**What you are asked to do**.
From the line that has "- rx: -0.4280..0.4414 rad" down to the final line of the listing below, transcribe every line exactly, and only those.

**Given information**.
= = = = = = =

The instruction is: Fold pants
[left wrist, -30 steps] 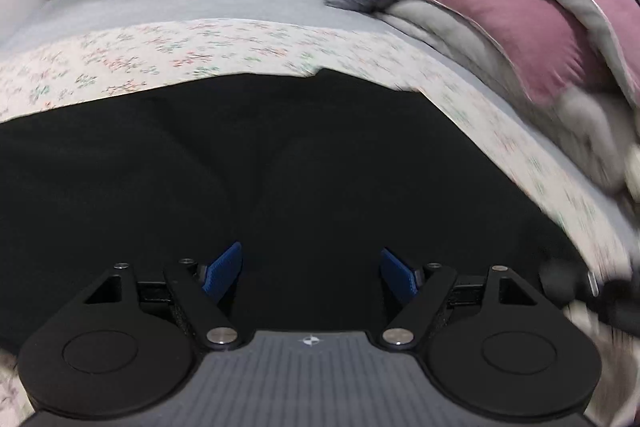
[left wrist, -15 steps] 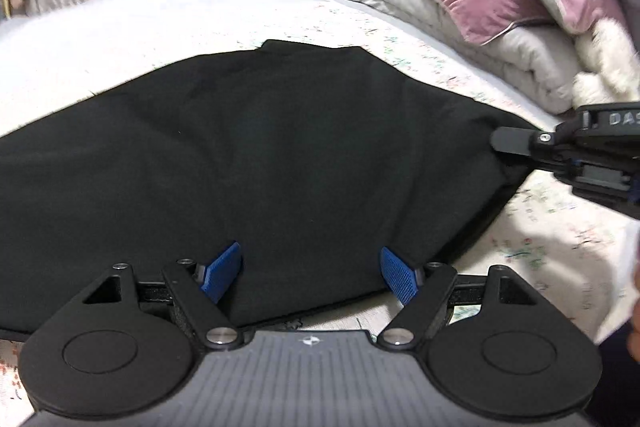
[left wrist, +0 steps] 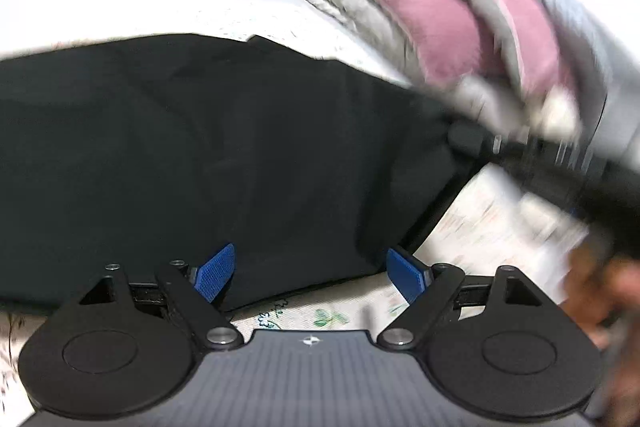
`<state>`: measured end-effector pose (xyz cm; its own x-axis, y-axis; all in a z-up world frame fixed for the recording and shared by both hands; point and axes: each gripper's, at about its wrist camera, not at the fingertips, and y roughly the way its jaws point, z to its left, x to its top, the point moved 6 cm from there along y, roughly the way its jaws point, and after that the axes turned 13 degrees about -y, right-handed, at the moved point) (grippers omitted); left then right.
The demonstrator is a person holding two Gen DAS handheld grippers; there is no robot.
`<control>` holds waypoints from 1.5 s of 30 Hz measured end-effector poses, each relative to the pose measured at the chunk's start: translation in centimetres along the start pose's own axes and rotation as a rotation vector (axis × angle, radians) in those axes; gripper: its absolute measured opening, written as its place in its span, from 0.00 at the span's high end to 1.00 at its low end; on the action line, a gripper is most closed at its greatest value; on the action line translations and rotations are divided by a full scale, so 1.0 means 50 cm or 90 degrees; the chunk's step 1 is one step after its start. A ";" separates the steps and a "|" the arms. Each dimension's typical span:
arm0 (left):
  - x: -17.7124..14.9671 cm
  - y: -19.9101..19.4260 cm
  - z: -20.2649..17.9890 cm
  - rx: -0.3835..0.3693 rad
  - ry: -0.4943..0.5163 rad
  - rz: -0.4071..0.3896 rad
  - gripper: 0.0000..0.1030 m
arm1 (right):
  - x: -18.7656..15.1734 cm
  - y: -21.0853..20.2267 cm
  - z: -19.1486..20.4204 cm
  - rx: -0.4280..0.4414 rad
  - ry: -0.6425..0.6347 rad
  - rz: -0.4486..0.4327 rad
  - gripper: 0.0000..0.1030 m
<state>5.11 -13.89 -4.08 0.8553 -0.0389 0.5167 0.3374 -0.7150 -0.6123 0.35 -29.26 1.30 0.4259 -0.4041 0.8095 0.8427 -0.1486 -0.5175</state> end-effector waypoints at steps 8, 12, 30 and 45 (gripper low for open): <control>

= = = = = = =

**Exercise answer**.
  - rx: -0.4280..0.4414 rad
  - ry: -0.6425..0.6347 rad
  - rz: -0.4486..0.4327 rad
  - gripper: 0.0000..0.1030 m
<state>5.11 -13.89 -4.08 0.8553 -0.0389 0.5167 0.3374 -0.7150 -0.6123 0.35 -29.26 1.30 0.4259 -0.4041 0.8095 0.8427 -0.1486 -0.5175</state> end-effector waypoints at steps 8, 12, 30 and 45 (gripper low for open): <control>

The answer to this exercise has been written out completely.